Beginning in February, $200 Billion will be made available as loans to holders of AAA-rated asset-backed securities which are backed by loans originated after October 2007. These loans are to include education, car and credit card loans, and borrowing guaranteed by the Small Business Administration. Car leases and auto dealer floor plan loans will be eligible.
Talks are underway to later expand the program to include commercial mortgages, non-agency residential mortgages, or “other asset classes.”
These loans, originally slated to be issued on one-year terms, will now carry 3 year terms. This is good news for the program, as it eliminates a large portion of risk for the investor. 3-years is basically the entire life span of most eligible collateral. Operating under a 1-year term, investors would have had to worry that at the end of 1-year, new financing might not be available. But by the end of 3-years, the asset will be all but gone.

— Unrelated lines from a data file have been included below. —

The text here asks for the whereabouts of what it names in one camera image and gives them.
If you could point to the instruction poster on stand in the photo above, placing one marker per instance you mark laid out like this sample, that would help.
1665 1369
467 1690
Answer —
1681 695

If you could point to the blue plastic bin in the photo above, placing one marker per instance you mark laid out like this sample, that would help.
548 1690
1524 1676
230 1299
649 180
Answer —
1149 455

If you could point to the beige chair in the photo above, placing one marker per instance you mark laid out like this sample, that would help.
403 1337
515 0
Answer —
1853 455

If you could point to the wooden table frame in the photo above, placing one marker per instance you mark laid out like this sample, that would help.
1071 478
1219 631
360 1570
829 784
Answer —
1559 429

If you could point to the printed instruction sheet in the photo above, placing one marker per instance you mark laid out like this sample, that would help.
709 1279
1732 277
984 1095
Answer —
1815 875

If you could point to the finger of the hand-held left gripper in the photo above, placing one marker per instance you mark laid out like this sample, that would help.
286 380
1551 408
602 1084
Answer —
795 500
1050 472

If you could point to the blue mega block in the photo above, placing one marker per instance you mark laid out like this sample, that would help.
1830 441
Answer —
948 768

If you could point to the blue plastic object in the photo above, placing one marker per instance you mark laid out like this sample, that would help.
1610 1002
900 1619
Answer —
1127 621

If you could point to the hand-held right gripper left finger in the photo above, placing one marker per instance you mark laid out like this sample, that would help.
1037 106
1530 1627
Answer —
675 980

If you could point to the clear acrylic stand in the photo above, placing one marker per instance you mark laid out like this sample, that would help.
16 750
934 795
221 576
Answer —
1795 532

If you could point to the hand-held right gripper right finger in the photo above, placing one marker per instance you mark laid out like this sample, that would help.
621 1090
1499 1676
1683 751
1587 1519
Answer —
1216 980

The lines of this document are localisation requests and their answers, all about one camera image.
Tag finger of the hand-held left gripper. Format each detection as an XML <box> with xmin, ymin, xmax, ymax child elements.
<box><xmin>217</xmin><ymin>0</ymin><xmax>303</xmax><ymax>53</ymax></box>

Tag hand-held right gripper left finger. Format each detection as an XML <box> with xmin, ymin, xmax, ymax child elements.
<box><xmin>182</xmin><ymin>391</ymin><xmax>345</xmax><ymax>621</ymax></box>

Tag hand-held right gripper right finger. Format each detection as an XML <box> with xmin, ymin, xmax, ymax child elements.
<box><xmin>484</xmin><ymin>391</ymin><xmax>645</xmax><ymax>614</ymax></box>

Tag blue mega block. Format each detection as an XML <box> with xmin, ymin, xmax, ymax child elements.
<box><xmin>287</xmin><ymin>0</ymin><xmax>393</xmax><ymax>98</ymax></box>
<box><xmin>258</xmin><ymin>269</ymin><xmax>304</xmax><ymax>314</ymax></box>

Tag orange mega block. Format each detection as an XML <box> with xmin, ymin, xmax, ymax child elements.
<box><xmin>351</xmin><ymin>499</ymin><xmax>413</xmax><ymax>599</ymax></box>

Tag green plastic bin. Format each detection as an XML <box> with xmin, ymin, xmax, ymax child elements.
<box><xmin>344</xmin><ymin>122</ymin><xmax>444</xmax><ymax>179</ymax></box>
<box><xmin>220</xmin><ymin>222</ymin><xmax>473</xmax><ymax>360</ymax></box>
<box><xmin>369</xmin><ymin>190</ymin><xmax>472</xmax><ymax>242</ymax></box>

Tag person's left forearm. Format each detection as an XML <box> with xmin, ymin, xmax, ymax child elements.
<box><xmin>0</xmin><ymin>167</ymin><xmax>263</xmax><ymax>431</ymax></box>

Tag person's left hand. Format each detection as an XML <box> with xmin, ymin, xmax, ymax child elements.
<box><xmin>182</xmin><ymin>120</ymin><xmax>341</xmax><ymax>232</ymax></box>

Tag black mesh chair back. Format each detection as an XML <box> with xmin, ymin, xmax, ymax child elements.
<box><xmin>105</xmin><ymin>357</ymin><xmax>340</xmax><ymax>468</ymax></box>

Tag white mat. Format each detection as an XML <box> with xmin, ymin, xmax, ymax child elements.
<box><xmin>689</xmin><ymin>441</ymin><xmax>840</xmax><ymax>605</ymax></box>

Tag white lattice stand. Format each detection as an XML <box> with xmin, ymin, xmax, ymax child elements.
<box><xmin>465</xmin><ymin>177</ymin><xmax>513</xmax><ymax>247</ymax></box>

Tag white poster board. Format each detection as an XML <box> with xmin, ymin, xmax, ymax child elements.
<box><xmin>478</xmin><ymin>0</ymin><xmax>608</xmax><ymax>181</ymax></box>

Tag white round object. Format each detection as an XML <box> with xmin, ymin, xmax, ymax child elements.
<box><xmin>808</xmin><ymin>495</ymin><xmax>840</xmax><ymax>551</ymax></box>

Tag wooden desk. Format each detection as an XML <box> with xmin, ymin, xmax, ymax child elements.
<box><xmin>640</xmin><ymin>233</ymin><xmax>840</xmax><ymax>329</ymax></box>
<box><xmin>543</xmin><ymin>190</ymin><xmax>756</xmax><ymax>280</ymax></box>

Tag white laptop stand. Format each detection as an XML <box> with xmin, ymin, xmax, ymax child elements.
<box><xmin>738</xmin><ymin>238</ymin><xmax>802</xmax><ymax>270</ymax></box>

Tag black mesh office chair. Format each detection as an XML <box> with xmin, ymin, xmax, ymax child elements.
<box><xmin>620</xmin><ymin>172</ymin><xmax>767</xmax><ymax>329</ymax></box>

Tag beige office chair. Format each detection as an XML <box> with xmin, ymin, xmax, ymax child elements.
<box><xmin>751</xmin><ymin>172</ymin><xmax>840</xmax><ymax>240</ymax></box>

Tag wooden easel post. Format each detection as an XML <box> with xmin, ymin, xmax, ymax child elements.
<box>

This program is in addition to the separate plan to buy $600 billion of debt issued or guaranteed by federal housing agencies.
Both programs fall under the central bank’s December 16 pledge to “employ all available tools” to restore economic growth.
What does it mean for consumers? It may mean that buying a new car, borrowing money for education, or obtaining a Small Business Loan will be easier, but this doesn’t guarantee that lenders will relax their requirements.
Consumers should still concentrate on lowering their debt ratios and raising credit scores.
The wisest thing consumers can do during this credit crisis is get a copy of their own credit report – with scores – and learn exactly where they stand. Then take all necessary steps to bring those scores as high as they can go.
Increased spending may be the Fed’s answer to reviving a stalled economy, but a reduction in spending is still the smartest move for individual Americans – especially when increased spending translates to increased debt.
Now is the time to analyze your credit report and have any and all errors removed, be always on the lookout for signs of identity theft, and do all you can to reduce your debt load. It’s also a good time to open a savings account, because owning one will help raise your scores.